LISTED ENTRIES:
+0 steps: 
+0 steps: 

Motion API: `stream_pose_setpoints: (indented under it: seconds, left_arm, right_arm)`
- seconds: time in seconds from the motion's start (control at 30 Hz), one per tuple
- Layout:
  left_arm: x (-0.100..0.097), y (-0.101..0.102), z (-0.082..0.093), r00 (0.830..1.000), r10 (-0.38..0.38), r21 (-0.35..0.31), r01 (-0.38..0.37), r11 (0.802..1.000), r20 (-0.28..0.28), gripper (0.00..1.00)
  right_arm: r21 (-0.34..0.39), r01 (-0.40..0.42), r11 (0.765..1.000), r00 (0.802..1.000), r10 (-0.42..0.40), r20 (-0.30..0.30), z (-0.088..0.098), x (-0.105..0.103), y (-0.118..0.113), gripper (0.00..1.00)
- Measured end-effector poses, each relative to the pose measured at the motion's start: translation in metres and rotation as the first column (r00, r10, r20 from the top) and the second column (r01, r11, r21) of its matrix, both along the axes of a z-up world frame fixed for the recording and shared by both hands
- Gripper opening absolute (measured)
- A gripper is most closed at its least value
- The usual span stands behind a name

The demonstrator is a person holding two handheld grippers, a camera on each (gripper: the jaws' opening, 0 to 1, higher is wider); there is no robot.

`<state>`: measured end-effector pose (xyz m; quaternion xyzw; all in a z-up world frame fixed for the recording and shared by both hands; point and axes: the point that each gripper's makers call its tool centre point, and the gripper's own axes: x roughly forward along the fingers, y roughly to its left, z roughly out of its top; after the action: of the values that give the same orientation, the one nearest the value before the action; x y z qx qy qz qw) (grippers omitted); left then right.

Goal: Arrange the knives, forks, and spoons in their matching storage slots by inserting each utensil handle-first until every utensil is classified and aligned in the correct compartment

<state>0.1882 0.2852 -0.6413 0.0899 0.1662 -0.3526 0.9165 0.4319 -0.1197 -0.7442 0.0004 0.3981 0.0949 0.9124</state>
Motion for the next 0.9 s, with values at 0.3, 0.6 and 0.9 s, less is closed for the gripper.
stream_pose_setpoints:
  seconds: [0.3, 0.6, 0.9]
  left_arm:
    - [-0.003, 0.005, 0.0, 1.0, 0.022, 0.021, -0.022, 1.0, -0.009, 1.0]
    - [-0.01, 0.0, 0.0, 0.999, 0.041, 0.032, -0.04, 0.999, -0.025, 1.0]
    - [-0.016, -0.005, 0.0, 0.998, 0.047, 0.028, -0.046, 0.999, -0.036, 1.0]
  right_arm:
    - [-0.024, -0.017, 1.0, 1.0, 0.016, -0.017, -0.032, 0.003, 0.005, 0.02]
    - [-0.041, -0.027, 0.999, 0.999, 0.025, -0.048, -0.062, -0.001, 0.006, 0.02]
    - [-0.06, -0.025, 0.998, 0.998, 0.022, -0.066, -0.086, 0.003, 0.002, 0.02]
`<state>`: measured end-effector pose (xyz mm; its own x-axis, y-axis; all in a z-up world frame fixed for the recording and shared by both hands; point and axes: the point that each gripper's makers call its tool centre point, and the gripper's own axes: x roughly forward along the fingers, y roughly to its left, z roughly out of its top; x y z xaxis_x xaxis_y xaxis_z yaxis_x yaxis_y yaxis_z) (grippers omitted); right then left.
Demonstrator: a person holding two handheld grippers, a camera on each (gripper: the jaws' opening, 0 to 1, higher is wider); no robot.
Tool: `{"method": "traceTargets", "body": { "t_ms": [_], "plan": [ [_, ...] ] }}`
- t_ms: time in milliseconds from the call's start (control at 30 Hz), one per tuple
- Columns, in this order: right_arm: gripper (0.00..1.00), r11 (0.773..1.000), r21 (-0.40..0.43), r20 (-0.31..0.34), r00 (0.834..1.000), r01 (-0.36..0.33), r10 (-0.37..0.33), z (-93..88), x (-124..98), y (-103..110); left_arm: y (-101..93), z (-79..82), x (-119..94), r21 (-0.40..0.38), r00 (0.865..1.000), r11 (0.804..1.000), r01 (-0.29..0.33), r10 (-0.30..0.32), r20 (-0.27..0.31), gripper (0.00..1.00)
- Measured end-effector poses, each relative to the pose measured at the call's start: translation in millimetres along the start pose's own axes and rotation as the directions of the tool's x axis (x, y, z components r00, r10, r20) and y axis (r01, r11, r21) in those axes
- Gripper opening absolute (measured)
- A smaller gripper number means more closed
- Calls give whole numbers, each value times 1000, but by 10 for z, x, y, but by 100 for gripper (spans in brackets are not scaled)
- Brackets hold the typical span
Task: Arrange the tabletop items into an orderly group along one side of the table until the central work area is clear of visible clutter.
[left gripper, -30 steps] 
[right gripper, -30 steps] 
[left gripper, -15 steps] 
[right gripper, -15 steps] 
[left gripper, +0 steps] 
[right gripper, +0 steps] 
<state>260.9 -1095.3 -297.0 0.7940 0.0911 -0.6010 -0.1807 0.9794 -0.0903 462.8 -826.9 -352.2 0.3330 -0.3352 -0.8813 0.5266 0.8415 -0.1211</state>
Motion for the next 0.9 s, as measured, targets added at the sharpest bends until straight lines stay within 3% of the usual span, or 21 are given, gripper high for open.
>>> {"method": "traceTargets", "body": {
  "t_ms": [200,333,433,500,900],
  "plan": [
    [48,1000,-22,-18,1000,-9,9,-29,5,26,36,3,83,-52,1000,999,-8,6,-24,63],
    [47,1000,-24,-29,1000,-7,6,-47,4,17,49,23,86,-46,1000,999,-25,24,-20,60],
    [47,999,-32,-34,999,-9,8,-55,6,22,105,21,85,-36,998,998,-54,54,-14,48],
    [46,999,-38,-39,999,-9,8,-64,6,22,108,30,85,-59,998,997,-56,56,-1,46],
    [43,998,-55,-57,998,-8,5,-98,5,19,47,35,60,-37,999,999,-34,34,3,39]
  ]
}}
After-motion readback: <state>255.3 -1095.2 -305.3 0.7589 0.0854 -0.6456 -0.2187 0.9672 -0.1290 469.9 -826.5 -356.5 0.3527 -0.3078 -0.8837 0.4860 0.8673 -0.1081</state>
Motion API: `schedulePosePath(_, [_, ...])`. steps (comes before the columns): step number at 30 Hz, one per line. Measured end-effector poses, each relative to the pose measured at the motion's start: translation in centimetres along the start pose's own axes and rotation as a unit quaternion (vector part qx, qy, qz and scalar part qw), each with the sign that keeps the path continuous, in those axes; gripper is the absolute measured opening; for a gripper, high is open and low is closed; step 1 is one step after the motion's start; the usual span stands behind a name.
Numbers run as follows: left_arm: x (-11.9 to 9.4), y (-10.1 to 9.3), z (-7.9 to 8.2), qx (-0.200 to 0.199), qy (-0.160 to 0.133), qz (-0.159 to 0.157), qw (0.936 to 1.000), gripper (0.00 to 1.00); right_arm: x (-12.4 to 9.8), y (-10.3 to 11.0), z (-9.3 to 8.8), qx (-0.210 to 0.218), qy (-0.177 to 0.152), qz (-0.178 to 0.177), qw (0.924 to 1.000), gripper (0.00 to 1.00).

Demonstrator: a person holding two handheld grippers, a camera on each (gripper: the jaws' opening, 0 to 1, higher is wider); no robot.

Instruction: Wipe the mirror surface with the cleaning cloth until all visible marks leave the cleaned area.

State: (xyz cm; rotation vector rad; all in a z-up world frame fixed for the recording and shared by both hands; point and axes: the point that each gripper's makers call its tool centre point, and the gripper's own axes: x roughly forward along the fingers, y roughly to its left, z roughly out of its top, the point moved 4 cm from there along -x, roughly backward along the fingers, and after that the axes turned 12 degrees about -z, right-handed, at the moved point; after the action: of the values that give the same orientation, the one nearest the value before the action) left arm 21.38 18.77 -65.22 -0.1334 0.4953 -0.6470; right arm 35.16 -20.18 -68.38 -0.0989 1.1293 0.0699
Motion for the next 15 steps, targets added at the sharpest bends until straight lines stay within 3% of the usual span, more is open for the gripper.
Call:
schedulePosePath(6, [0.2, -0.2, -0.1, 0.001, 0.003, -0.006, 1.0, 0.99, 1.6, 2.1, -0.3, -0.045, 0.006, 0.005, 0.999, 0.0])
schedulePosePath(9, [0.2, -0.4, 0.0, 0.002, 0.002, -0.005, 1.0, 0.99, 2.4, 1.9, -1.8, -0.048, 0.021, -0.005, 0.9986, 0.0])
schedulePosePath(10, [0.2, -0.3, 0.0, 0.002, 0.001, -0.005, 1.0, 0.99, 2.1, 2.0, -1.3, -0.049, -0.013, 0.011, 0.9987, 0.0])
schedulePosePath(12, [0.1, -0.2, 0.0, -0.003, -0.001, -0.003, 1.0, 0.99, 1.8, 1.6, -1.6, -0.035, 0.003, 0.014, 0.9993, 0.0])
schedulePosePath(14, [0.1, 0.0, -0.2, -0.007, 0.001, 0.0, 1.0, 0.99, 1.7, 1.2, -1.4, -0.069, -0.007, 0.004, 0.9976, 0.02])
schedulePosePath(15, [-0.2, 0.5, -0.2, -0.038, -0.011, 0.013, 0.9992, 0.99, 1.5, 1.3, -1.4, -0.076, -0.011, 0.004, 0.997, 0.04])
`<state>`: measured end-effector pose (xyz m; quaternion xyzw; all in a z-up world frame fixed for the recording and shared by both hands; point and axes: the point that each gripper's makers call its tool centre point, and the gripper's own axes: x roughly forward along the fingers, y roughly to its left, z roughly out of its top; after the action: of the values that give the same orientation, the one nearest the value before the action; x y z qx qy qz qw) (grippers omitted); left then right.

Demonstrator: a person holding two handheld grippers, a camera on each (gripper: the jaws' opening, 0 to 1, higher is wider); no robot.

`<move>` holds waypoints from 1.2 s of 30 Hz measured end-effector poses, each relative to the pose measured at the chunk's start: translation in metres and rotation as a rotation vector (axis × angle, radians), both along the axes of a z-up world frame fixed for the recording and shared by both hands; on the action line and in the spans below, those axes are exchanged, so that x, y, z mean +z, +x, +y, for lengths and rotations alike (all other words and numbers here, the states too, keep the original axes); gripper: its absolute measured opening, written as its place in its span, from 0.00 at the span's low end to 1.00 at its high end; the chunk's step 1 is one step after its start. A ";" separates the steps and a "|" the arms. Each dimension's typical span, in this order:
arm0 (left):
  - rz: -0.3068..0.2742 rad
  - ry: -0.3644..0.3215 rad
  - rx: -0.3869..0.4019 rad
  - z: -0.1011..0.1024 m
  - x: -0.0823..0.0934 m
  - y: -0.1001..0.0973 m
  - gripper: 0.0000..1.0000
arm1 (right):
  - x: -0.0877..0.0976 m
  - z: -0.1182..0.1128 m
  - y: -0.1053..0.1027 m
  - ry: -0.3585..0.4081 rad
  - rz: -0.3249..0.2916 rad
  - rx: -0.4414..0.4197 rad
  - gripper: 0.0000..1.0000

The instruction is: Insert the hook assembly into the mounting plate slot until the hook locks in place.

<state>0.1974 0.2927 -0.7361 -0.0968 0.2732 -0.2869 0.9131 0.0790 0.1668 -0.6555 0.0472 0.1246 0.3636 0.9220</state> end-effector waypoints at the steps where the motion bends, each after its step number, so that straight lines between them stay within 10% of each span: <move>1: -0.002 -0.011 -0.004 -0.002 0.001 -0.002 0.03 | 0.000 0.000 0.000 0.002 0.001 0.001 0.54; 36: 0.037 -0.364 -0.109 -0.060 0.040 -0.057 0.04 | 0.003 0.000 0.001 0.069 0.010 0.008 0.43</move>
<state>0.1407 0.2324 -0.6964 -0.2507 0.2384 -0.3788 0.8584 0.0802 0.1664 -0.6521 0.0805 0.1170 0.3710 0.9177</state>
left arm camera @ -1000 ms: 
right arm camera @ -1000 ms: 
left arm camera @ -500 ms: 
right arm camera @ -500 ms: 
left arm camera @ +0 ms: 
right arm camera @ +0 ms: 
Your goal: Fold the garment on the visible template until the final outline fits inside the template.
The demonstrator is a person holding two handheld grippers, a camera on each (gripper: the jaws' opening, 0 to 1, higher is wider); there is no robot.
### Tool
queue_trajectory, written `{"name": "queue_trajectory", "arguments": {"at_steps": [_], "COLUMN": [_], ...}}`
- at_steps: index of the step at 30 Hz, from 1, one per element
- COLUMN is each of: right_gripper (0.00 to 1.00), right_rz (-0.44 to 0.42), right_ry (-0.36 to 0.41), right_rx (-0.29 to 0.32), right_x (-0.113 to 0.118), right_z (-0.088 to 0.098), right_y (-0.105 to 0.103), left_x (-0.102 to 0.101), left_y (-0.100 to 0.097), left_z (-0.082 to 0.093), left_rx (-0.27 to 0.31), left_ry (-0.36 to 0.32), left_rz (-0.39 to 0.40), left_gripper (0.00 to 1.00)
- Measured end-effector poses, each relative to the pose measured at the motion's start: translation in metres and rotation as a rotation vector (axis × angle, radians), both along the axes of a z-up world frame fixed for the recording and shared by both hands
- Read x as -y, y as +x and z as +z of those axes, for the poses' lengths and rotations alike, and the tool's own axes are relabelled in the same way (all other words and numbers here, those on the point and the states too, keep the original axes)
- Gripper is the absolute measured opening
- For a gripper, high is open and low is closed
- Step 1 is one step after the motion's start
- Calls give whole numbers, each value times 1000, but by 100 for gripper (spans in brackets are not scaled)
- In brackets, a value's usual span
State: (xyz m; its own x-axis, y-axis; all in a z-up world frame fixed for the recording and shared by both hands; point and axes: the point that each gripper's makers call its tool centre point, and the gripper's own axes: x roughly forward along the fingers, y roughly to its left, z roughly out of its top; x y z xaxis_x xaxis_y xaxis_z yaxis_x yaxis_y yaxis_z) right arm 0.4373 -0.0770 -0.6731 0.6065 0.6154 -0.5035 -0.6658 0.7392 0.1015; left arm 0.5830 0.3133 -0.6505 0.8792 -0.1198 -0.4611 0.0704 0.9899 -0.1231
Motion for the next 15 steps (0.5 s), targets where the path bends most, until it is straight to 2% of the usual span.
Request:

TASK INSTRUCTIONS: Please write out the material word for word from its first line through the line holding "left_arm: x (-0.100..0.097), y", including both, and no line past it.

SOLUTION FOR THIS TASK:
+0 steps: 
+0 steps: 

Motion API: `stream_pose_setpoints: (indented under it: seconds, left_arm, right_arm)`
- seconds: time in seconds from the motion's start (control at 30 Hz), one per tuple
- Layout:
  left_arm: x (-0.100..0.097), y (-0.101..0.102), z (-0.082..0.093), r00 (0.830..1.000), r10 (-0.38..0.38), r21 (-0.35..0.31), r01 (-0.38..0.37), r11 (0.802..1.000), r20 (-0.28..0.28), gripper (0.00..1.00)

The output is complete as it stands.